0

While reading up official documentation on Amazon S3 Java SDK, I found an interesting note:

Your network connection remains open until you read all of the data or close the input stream. We recommend that you read the content of the stream as quickly as possible.

My question is, why does Amazon recommend reading the data ASAP as against, say, streaming it into a data pipeline where we can process the data line by line? I couldn't find the answer on Amazon's documentation website nor on their pricing pages. Nowhere is it mentioned that a long-lived HTTP connection would cost more. Therefore looking for some input from the community.

Thanks

Juzer Ali
  • 149
  • 5

1 Answers1

2

The reason is because you're essentially¹ reading bytes directly from a network socket. The SDK is not buffering the entire object in memory or on disk for you.

The S3 service -- like any web service -- will not tolerate excessive stalls/blocking on the socket by the client. The specific timeouts imposed by the service aren't documented, but the idea behind this warning is that you don't want to just leave this lying around and expect that it will remain infinitely available -- as it would if everything were fetched and stashed somewhere locally.

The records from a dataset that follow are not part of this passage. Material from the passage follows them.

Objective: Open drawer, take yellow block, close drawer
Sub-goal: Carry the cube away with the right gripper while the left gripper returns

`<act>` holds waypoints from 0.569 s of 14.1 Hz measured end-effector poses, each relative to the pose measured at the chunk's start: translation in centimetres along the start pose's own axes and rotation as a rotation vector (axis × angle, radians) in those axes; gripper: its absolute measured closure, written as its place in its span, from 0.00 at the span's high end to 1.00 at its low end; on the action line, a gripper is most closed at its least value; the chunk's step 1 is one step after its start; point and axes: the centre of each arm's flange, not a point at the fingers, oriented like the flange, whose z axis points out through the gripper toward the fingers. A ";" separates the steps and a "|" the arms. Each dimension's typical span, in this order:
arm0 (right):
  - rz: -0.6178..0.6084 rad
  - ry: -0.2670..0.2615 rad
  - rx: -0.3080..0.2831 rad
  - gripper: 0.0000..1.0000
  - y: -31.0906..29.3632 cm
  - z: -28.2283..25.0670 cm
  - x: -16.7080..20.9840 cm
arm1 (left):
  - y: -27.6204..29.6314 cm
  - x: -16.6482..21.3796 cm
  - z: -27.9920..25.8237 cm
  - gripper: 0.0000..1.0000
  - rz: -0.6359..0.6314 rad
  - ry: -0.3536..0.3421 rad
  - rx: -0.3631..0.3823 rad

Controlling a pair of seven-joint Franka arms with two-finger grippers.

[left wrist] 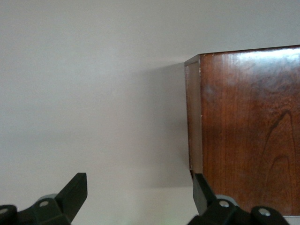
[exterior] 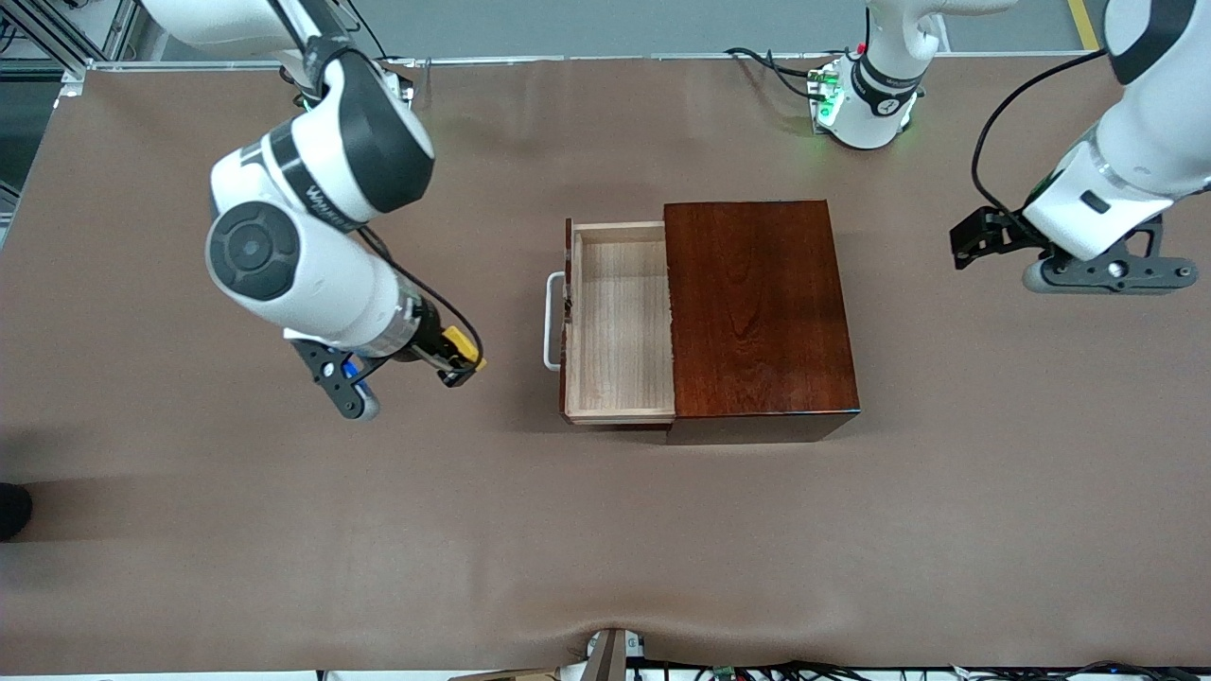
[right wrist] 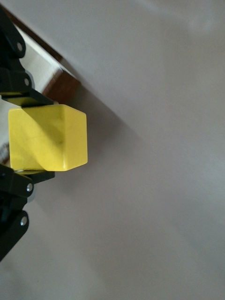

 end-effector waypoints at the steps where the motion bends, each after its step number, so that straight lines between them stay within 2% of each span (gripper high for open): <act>1: -0.026 -0.008 -0.011 0.56 0.9 -0.2 1.7 | 0.5 0.2 0.2 1.00 0.007 0.005 -0.002; 2: -0.078 -0.024 -0.030 0.56 2.6 -0.8 4.3 | 1.6 0.5 0.3 1.00 0.005 0.011 -0.005; 8: -0.284 -0.089 -0.061 0.56 9.4 -1.0 12.4 | 11.9 3.1 3.1 1.00 -0.063 -0.007 -0.028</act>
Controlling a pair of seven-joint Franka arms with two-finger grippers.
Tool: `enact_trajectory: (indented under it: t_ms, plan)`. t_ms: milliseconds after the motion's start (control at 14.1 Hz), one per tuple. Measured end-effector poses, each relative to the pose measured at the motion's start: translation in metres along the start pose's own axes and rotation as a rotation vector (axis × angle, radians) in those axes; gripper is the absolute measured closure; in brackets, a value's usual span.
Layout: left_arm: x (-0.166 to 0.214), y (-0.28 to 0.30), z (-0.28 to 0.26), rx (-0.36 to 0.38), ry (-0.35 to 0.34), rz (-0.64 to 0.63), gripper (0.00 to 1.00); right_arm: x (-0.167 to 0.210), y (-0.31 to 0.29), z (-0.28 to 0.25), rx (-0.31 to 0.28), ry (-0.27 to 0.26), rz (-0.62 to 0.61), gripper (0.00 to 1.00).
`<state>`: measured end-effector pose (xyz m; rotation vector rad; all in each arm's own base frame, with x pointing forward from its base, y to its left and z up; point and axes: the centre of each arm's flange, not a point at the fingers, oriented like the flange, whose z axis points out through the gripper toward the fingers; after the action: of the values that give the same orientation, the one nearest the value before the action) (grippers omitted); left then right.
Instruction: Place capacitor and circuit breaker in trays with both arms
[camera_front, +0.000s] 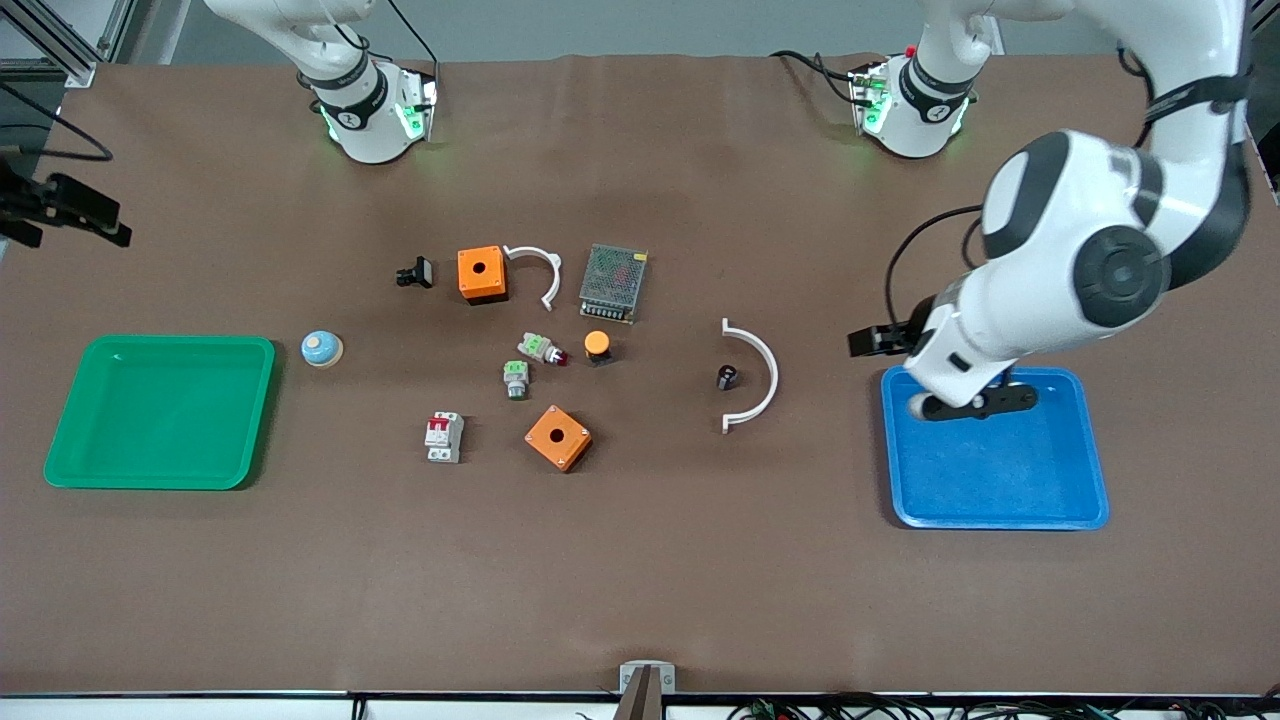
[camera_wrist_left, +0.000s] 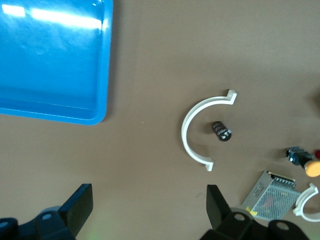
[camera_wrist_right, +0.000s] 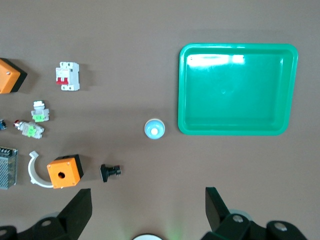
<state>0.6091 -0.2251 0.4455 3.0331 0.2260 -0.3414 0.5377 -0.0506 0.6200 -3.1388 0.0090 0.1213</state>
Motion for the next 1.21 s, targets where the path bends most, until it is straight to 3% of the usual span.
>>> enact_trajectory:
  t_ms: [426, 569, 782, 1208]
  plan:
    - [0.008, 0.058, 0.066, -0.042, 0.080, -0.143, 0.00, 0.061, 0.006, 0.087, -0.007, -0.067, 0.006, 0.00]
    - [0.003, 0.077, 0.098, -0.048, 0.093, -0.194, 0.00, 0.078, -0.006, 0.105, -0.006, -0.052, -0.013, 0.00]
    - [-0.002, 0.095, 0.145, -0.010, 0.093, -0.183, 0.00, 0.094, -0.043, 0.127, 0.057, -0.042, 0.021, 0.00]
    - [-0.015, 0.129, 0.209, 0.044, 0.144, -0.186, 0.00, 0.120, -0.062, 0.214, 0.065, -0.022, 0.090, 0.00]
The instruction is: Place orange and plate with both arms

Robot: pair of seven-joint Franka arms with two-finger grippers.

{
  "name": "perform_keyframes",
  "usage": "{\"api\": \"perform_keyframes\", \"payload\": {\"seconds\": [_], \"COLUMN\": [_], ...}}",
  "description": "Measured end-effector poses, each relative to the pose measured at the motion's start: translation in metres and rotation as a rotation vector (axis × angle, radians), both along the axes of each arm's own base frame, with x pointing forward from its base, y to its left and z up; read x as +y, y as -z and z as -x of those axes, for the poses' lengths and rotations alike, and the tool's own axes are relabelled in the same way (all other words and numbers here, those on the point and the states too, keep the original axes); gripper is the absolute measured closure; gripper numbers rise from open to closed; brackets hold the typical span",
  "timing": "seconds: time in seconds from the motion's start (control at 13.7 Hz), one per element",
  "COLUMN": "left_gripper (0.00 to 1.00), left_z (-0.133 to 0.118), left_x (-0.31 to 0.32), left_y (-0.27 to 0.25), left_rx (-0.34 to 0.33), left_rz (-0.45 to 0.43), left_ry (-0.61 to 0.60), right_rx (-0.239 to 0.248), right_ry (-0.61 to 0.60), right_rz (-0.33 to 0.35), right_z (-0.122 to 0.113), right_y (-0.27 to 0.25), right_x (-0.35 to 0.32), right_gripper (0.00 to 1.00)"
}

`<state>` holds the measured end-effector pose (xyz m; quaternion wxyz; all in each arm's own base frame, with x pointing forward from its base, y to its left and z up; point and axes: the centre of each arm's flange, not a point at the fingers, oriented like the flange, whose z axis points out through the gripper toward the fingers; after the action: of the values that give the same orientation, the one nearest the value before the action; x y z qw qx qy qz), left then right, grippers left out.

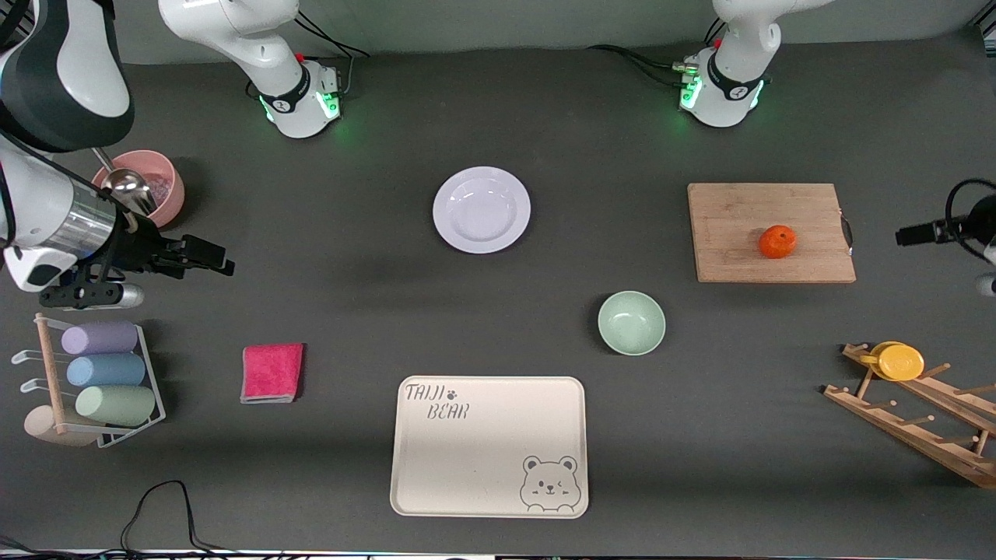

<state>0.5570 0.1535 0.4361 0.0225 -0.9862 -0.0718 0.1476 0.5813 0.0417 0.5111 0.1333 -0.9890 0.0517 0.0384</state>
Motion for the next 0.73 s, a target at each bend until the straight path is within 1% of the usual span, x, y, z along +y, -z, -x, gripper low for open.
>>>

There is no financial impact of how quickly or slowly you read. It's about reliability, since a TCP connection left idle/stalled will eventually be closed. S3 doesn't multiplex multiple simultaneous operations on the same socket, so no other interactions with the service would be affected if the connection is closed unexpectedly.

This recommendation doesn't necessarily exclude line-by-line stream processing, if done efficiently.


¹ essentially but not quite, because TLS.

Michael - sqlbot
  • 21,988
  • 1
  • 57
  • 81